One of the reasons schools can be a complicated setting is because they have so many areas where rodents can go undetected, according to Bennett Jordan, Ph.D., B.C.E., staff scientist, Ecolab. “The grounds themselves could be harboring rodents, providing the conducive conditions necessary to support rodent activity. Then you layer on all the considerations of an active school that has many hundreds of students, teachers and faculty, and they have opinions, sensitivities, things to watch out for. It adds to what is already the difficult situation of solving the problem itself.”

Jeff White, owner of White Mantis Consultants and partner in Rest Easy Pest Control (N.J., N.Y.), said rodent control can be particularly challenging in urban schools, many of which are older structures. “There can be a million different entrance holes in these type of buildings, so the pest control solution can be very time-consuming and outside of what a school has budgeted to spend on pest control,” White said.

Rodent control in schools is heavily dependent on exclusion and the use of mechanical traps, and “a lot of those efforts can be very manual in nature and time is money,” said White. “It might not be in a school’s budget to have someone on site every week to check snap traps. So, you have to train maintenance staff to help out, and that can get complicated.”

As with other types of accounts, communication is critical, White said. “In New Jersey, the schools have to have an IPM coordinator and they have to be communicating with the pest control company. Everybody in the school base needs to understand what the rules are when it comes to pest control, and then you need to obviously have a strong IPM program implemented. It's the age-old adage that everyone needs to be on the same page when it comes to communicating.”

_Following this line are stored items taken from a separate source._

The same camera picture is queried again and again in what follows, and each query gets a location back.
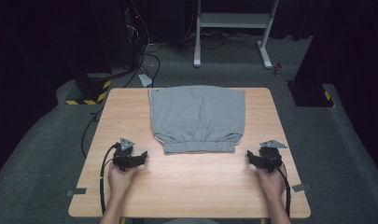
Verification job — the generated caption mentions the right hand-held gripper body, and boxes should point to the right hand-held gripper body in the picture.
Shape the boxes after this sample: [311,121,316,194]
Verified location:
[259,139,288,174]

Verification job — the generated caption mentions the person's right hand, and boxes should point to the person's right hand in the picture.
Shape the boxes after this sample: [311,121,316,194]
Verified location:
[255,166,287,200]

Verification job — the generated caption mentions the grey shorts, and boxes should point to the grey shorts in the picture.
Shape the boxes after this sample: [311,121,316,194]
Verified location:
[147,85,246,155]

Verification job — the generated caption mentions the person's left hand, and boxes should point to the person's left hand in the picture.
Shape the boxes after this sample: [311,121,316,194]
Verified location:
[106,162,139,200]

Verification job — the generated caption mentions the white power adapter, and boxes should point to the white power adapter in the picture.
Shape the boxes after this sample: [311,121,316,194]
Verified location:
[138,73,154,88]

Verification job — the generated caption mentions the grey tape piece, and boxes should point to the grey tape piece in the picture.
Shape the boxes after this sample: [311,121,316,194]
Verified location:
[66,188,88,197]
[291,183,312,193]

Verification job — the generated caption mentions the black floor cable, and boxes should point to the black floor cable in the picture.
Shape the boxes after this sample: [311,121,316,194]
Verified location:
[80,106,105,159]

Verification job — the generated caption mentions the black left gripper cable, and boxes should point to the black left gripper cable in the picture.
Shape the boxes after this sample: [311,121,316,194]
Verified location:
[99,143,119,216]

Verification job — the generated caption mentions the bundle of floor cables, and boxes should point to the bundle of floor cables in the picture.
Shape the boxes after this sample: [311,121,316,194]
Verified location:
[184,29,263,50]

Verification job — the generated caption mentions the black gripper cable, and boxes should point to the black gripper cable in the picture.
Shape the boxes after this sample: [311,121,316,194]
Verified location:
[261,152,292,217]
[99,143,119,216]

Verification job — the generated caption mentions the black equipment rack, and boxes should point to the black equipment rack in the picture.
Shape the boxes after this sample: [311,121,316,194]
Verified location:
[90,0,148,72]

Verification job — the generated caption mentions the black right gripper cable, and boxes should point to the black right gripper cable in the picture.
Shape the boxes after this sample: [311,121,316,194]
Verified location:
[261,152,292,217]

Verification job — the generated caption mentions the black yellow striped stand base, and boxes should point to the black yellow striped stand base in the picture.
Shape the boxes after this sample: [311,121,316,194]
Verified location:
[64,73,113,106]

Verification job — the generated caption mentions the black stand base yellow mark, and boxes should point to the black stand base yellow mark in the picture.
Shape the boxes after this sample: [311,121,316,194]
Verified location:
[287,80,337,108]

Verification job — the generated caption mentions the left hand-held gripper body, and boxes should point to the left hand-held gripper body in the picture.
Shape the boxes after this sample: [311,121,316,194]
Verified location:
[112,137,141,172]

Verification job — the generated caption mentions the white metal stand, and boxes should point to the white metal stand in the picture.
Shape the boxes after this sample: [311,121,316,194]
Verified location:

Twenty-nine percent of those who responded to PCT’s reader poll said stinging insects were their greatest challenge at schools. Ecolab’s Jordan said schools include children, staff and faculty who know they are allergic to stings, as well as those who aren’t aware they are allergic. “You want to treat with the assumption that those two types of people could be present,” he said.

At the same time, Jordan said, “We want bees to be out there pollinating and to be a crucial part of the ecosystem around a school. But also we want to make sure that we are doing whatever we can to protect all the individuals at that school. I think we really, as an industry, have done a pretty good job of delineating what that risk is and taking appropriate action to make sure that we are protecting public health.”